One Step Towards Cloud: The RisingWave Operator

To tackle the problem, we developed the RisingWave operator, an extension that features the operations of managing RisingWave on Kubernetes. It supports out-of-the-box restarting, scaling, and upgrading operations on a RisingWave cluster. The RisingWave operator is now open-sourced and it is one step further toward the cloud era for RisingWave.

Background and Motivation

“Cloud-native” is a word that nowadays everybody is mentioning. Essentially it means that a system is running on the cloud and is resilient, manageable, and observable. RisingWave is a cloud-native streaming database. It is designed to fully leverage the elasticity provided by the cloud. However, deploying and maintaining RisingWave on the cloud is still a challenging technical problem. In particular, think of the following questions:

How to deploy a streaming database on a cloud vendor, e.g., AWS, Azure, or GCP?
How to scale the database when there’s too much load? Can the scaling process be automatic?
How to perform a recovery quickly when some of the components fail?

Fortunately, there’s Kubernetes. Kubernetes is an open-source system for automating the deployment, scaling, and management of containerized applications over a cluster of machines. It provides a large set of APIs for abstracting the desired resources. With Kubernetes, people won’t worry about vendor lock-in when they deploy their applications. It is not surprising to bring RisingWave onto Kubernetes.

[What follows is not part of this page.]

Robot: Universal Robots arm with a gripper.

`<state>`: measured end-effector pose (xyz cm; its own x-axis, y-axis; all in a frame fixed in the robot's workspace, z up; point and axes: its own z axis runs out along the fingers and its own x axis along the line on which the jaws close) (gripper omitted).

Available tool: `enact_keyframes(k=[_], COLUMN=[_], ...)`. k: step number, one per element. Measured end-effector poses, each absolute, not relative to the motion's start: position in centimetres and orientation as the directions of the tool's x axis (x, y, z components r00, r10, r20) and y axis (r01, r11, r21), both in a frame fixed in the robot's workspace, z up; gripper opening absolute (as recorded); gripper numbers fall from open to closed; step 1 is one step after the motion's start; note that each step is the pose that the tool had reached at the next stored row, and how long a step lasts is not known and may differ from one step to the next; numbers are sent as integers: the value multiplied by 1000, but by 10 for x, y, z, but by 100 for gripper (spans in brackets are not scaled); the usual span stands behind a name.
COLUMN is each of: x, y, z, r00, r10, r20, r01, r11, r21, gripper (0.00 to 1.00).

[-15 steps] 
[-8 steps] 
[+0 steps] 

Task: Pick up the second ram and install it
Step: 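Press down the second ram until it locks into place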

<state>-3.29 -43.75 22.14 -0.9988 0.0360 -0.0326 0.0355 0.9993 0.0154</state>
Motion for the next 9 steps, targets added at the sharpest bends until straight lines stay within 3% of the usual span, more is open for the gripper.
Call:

We developed the RisingWave operator, an extension that features the operations of managing RisingWave on Kubernetes. Writing an operator is a challenging task. In this blog, we give an overview of the features of the operator, the challenges when we implement it, and our solutions to these challenges.

Kubernetes Operator Basics

Before we get into the operator, let’s briefly introduce some core concepts in Kubernetes.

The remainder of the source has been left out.